Two exhibitions under-delivered heavily on visitors and revenue, and the museum was forced into aggressive cost-cutting that led to speculation it was in serious financial trouble.
"There was not the crisis that was being speculated, but you can see why people would be saying ‘What is going on at Te Papa?' because we cut expenses hard," chairman Evan Williams said yesterday.
"The first half of the year was awful. It was caused by losses on the Aztecs exhibition . . . and another exhibition called Colour & Light . . . and by the fact that Te Papa wasn't operating within its budgets."
The museum had budgeted for a $4.4m deficit for the 2014 year. "We're going to miss that," Williams said. "Our actual number is going to be up around $8m."
Without the severe cost-cutting, the museum would have been looking at an even bigger loss, of about $12m.
The Aztecs: Conquest & Glory was expected to attract 115,000 people, but it drew just under 40,000. It was pegged to make a $478,000 profit, but ended up losing $403,000.
Figures for Colour & Light: Impressionism from France & America were not available, but it was a similar story of over-promising and under-delivering.
In April, chief executive Michael Houlihan was seconded for a year to the Ministry of Culture and Heritage as a special adviser on military heritage. He will not be returning to Te Papa.
Williams would not say whether the financial strife at Te Papa contributed to Houlihan's departure, but said he was "not fired".

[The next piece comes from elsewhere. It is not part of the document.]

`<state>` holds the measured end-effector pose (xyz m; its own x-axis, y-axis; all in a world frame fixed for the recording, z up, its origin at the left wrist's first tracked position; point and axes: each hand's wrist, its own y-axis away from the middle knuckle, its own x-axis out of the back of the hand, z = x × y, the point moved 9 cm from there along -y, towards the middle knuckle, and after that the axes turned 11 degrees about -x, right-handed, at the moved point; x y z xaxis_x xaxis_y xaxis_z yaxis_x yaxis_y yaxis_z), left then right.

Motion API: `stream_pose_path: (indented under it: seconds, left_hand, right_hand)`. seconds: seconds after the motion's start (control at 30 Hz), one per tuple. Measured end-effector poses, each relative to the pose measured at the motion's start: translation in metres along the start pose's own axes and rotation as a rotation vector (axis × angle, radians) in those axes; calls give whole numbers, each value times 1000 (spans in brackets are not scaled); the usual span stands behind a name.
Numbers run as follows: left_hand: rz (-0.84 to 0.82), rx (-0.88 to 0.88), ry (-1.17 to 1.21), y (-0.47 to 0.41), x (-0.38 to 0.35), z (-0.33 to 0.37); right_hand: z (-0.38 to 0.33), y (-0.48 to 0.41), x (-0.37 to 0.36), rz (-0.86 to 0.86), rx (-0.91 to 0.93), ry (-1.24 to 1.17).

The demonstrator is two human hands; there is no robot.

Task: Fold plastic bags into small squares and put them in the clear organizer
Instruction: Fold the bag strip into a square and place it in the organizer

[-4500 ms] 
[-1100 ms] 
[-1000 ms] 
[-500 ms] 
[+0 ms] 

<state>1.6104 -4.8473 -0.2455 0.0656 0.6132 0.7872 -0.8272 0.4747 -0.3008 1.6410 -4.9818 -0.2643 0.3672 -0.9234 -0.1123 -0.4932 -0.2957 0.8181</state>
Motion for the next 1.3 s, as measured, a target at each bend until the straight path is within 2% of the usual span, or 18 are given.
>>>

"He contributed enormously to Te Papa's vision and the 10-year plan we've got under way. He worked very hard on it and we worked well together. That is all I can and will say."
Houlihan did not respond to messages yesterday.
Labour's arts, culture and heritage spokeswoman, Jacinda Ardern, said it appeared that Te Papa had been on a really dire trajectory.
"There must have been some significant failures at management level for that to have occurred. It may well have been . . . particular exhibitions which let them down, but it is a significant loss."
She was sceptical about the "secondment" of Houlihan. "A secondment usually implies somebody will be returning to their previous post. I do think the way it's been portrayed has been pretty disingenuous."
An Audit New Zealand management report for the year ending June 2013, obtained under the Official Information Act, raised issues at Te Papa around management, financial information and service performance information systems.
Williams said a new accounting system was introduced in November, and change management consultancy Tregaskis Brown and PricewaterhouseCoopers, at Te Papa's request, had swept the broom.
"I have categorically assured the ministry and the minister that Te Papa is aware of where every single dollar is going, that financial capability has been and is being rebuilt . . . we know absolutely what is going on."
A PwC adviser is assisting Te Papa's executive team as the search continues for a new chief executive. Williams said the museum was working on its 2015 budget, in which he expected the deficit to be lower than in any of the past few years.